The format of the HiLo emphasizes an important point in planning and perspective: Your long-range vision should influence your quarterly goals, which in turn influence your weekly goals, and so on. It goes the other way too. What you do on any given day impacts and is impacted by what you do in a week. What you do in a week impacts your orientation for a month.
Here are a few other techniques you can implement to ensure your perspective is properly varied.
💀 Use a decaying plan
One strategy you may find useful in varying your perspective is to use a decaying plan. Don’t worry — it’s nowhere near as bad as it sounds.
When we’re planning for twelve months, for example, the first ninety days is well-defined. We have clear ideas, tactics, and experiments figured out. We outline the resources required and the outcomes we’re aiming for.

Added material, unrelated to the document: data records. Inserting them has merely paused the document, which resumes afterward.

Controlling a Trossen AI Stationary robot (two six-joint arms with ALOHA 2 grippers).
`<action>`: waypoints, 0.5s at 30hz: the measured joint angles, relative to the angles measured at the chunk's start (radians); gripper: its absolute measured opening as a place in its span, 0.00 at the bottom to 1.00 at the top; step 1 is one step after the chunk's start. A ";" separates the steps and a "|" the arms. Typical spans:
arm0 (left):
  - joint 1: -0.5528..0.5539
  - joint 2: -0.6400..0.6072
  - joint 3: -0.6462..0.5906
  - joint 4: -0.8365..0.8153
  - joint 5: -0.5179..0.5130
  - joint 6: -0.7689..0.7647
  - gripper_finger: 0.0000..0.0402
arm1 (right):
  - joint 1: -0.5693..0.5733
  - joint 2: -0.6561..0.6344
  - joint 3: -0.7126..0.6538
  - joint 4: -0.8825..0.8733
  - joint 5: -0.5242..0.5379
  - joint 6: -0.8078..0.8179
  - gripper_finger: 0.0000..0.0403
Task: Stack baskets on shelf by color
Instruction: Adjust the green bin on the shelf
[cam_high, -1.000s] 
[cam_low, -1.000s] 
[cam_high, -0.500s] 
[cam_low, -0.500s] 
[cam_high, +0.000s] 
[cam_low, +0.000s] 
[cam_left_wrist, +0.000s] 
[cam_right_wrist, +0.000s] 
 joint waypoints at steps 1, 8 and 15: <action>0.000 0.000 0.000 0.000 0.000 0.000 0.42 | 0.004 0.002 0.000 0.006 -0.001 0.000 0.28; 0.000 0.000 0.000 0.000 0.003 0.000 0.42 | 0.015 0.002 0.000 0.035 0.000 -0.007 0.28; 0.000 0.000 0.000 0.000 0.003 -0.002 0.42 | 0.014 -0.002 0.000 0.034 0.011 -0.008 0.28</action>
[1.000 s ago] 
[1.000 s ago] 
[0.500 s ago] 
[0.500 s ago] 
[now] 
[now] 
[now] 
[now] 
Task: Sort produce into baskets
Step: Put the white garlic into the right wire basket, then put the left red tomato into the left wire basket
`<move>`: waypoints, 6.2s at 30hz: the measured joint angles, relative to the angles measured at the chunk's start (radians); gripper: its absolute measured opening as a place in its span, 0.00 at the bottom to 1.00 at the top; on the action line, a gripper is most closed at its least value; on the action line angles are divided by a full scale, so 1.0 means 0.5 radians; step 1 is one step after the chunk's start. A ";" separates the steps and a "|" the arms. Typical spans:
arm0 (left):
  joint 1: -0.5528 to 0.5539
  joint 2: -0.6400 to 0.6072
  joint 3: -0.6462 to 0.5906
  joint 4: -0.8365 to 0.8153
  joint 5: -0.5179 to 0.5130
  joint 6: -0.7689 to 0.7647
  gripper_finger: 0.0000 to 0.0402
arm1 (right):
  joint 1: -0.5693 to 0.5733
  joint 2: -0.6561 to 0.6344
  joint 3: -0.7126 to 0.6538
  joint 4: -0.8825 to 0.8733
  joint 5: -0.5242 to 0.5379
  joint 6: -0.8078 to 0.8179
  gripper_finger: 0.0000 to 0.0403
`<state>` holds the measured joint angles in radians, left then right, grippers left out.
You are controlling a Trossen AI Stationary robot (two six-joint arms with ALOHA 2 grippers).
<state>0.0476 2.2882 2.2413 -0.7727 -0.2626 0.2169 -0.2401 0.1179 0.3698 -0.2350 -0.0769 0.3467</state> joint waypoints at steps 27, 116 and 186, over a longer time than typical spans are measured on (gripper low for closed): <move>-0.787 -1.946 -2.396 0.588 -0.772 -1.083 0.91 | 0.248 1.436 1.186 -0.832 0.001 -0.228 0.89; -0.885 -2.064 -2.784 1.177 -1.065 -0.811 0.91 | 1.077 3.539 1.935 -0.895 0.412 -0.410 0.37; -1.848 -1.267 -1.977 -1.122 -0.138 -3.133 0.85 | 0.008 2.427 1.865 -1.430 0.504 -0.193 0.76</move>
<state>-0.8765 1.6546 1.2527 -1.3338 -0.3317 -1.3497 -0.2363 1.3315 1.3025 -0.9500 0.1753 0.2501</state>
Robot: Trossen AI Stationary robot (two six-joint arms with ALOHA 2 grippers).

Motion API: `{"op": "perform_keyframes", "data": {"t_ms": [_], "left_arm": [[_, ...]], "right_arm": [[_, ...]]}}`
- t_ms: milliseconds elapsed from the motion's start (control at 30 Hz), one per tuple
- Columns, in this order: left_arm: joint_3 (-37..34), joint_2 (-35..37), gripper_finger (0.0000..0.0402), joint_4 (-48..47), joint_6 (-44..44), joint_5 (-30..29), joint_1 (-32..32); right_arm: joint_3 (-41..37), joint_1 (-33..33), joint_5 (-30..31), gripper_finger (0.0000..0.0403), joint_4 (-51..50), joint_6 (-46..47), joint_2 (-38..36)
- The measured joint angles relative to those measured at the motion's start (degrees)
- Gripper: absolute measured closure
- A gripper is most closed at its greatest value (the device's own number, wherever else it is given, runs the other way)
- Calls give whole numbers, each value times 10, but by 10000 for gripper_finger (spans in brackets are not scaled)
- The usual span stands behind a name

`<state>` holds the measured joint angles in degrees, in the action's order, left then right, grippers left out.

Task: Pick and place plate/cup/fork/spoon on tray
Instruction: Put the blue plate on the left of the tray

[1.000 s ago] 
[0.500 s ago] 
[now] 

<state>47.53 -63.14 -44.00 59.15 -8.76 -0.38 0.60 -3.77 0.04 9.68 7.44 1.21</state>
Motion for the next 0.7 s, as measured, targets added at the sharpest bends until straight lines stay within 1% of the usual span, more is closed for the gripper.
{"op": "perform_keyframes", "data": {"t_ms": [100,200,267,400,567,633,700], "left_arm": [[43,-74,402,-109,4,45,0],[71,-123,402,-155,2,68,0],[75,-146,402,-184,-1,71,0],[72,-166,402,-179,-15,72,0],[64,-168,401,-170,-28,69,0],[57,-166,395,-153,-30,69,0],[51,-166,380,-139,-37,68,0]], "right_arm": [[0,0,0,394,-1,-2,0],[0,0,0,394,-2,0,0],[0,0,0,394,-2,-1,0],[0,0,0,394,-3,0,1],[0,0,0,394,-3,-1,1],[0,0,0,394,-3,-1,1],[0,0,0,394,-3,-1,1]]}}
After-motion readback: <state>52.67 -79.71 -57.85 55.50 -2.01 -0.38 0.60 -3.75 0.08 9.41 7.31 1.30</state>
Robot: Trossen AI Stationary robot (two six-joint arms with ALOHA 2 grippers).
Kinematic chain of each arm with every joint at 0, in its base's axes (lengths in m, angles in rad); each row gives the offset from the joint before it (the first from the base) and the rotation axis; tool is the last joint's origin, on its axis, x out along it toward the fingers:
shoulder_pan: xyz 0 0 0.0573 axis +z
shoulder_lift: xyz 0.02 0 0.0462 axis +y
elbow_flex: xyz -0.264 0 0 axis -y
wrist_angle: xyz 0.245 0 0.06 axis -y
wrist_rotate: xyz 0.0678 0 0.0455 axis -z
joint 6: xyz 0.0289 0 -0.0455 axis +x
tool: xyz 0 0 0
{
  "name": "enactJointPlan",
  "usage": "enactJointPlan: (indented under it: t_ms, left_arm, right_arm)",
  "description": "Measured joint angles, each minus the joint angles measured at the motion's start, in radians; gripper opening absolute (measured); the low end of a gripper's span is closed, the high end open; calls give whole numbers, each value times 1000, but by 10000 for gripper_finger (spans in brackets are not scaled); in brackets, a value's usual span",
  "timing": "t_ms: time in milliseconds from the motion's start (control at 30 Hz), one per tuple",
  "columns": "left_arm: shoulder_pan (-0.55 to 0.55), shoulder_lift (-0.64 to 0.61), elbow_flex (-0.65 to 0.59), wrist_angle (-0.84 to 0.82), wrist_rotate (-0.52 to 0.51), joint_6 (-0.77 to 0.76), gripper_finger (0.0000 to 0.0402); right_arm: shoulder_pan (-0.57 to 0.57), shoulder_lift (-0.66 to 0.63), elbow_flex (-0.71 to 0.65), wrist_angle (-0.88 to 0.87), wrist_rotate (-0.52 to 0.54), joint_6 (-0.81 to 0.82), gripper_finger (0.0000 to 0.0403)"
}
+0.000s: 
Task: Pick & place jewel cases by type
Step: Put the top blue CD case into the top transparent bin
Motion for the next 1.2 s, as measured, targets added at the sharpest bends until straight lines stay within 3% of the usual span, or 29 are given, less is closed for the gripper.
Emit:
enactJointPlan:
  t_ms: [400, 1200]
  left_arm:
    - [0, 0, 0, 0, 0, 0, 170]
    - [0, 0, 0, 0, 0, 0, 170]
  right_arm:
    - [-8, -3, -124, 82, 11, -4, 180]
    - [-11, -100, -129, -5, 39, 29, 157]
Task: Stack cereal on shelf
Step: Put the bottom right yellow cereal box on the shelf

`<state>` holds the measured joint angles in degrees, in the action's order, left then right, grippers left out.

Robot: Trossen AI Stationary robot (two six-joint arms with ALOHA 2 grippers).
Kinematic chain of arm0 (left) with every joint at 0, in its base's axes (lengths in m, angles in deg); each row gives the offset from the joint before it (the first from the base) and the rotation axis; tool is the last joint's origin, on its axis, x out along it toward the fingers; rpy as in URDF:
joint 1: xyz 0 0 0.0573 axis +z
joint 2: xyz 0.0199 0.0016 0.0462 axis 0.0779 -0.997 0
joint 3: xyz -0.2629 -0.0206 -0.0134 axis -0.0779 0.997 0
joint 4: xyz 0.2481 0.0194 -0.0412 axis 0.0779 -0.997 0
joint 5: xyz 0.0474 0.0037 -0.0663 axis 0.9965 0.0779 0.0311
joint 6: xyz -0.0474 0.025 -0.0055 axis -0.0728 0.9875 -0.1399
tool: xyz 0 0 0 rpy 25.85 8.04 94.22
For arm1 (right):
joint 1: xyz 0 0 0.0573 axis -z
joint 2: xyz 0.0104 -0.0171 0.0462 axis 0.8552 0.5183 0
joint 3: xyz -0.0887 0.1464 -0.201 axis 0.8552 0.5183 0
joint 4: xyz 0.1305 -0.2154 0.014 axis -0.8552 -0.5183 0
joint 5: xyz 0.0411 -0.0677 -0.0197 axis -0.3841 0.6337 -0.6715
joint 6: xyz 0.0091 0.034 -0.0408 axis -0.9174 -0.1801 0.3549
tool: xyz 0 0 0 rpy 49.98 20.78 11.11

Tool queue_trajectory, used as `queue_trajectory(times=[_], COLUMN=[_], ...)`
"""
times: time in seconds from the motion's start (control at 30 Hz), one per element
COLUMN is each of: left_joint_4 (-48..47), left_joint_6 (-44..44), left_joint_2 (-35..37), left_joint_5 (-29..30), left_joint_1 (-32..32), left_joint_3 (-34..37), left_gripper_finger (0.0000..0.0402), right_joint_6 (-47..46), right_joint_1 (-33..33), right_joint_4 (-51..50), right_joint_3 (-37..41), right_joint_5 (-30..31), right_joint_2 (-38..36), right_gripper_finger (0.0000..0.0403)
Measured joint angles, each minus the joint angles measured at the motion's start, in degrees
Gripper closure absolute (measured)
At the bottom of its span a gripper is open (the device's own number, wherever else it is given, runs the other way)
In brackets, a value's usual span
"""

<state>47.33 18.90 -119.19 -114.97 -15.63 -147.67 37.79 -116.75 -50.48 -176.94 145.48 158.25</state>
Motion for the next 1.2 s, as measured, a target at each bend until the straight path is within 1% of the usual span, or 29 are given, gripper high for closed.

Our six-month plan, though, is about half as detailed. We know where we are headed — that’s necessary to continue where our ninety-day plan leaves off — but how we’re going to get there isn’t as clearly defined. It’s a vision at a lower level of fidelity. Then our twelve-month plan and beyond is primarily simply vision and direction. For smaller companies like us, twelve months is an eternity.
Ask yourself: Does your organization’s planning have the right level of fidelity for each time frame?
If not, you could be at a disadvantage — either spending too much time over-planning or putting yourself in a weak position for the future by under-planning.
🏡 Change your environment
Sometimes there’s no better way to change your perspective than to look at the same situation from a different physical position. Get away. Go for a walk. Take the team outside. Suddenly, you’ll see things very differently. There’s a psychological reason for this that has to do with habits and associations.
When you remain in the same environment, you are primed to think the same way and revert to habits that you have practiced in that environment.
But by shifting your body to something less familiar, you allow those habits to recede. The cues and contexts that normally influence your behavior are no longer present. Neither are your routines. This unlocks the brain and allows you to approach your thinking from a fresher perspective.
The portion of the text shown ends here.